“The key point in our view is the signal that the G-7 seeks to keep Russian oil on the market,” said Joel Hancock, an analyst at Natixis. “The market has shifted to a view that Russian crude oil exports will remain more resilient than previously expected and largely unaffected by the price cap.”
Now, Moscow’s reaction will be key. Russia has opposed the measure, and threatened to stop production in response. But on Thursday Russian Foreign Minister Sergei Lavrov said the cap was irrelevant, the strongest hint yet of a possible softening. With such a generous cap, buyers and sellers can easily claim it’s just business as usual.
“We don’t care what the price cap will be. We’ll negotiate with our partners directly,” Lavrov said. “And partners who continue working with us won’t look at those caps.”
The G-7 has mostly decided to stop its own imports of Russian crude so the move is aimed squarely at other big buyers such as China, India and Turkey. Those countries have not signed up, but the US hopes they will use the threshold as a bargaining chip. Crucially, if they don’t buy below the threshold, they won’t be able to access European insurance and shipping.
The plan, driven by the G-7, comes at a time when Europe is fighting high inflation and at risk of a recession. Companies and households are reeling from exorbitant energy bills triggered by Russia’s invasion of Ukraine, and the OPEC+ alliance is keeping a tight rein on supply. As governments spend billions to stave off a backlash from voters, increased economic risks are now being taken into account in political decision-making.

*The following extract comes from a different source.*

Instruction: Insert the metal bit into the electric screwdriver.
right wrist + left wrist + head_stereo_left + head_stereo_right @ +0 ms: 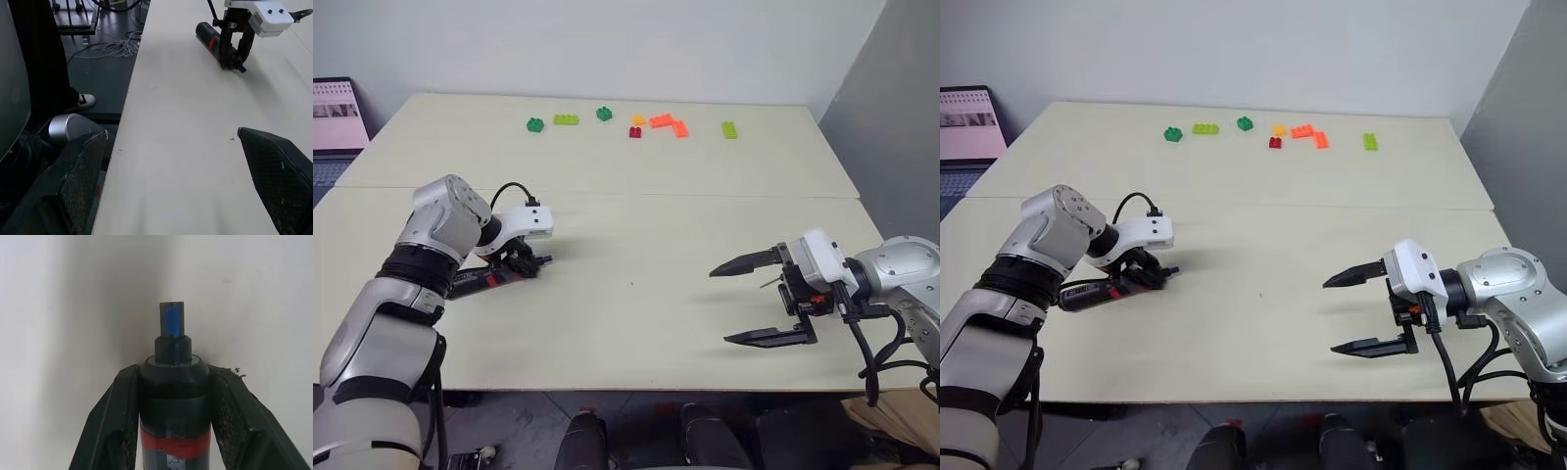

“The price cap will encourage the flow of discounted Russian oil onto global markets and is designed to help protect consumers and businesses from global supply disruptions,” US Treasury Secretary Janet Yellen said in a statement Friday, after the G-7 announced its endorsement of the $60 level. She added that even if countries buy outside the cap coalition, it will “enable them to bargain for steeper discounts on Russian oil and benefit from greater stability in global energy markets.”
The EU sanctions agreed earlier this year had initially shocked many in the market for being so strict. The idea was to ban companies from providing insurance to transport Russian oil anywhere in the world. It would have meant even Chinese and Indian customers would have had to find their own insurance from Dec. 5.
The US argued that the sanctions risked provoking a spike in oil prices that would have been ruinous for the world economy, and also potentially end up even benefiting Putin. The price cap was a kind of off-ramp — those services would be available but only for oil sold under the designated level. The idea was to limit revenues but keep the oil flowing to the global economy.
“We think the number at $60 a barrel is appropriate” to balance limiting Moscow’s ability to profit and ensuring supply meets demand, John Kirby, spokesman for the US National Security Council, said Friday, adding that the cap can be adjusted going forward.
Some in Europe saw the US plan as a way to water down sanctions, and Poland led a group of countries pushing for the cap to be closer to production costs. Shipping nations wanted a more generous level, and the discussions were often fraught as countries’ interests didn’t always align.
For its part, Ukraine said the level should be set as low as $30.
“Given that Urals is currently traded far below the level of the cap, in principle it could be a good deal,” said Jorge Leon at Rystad Energy.
A complicating factor is that oil is priced very differently in Asia. There, the key ESPO grade is trading at over $70 a barrel. It’s not clear if all that crude will end up under the cap or not.
When the price cap was first floated as an idea, many thought it unworkable without key buyers such as India and Turkey on board, or extraterritorial penalties to deter breaches and incentivize adoption.
Now it looks like the US can claim some kind of victory if Russia does sell under the ceiling. Washington also argues that if Russian oil is already trading at a deep discount, the threat of the price cap can take some of the credit. For its part, Poland, after long negotiations, has secured some extra conditions, including a review mechanism going into next year.
Still, there remain questions over enforcement, as the EU has watered down its rules, and there are no secondary sanctions to add teeth. A spat over insurance in Turkey could still pose problems. And the Kremlin’s reaction remains a big unknown.
“There’s so much uncertainty really over just how much physical disruption we’ll see to Russian crude supplies,” Neil Beveridge, senior oil analyst at Sanford C. Bernstein, said in a Bloomberg television interview.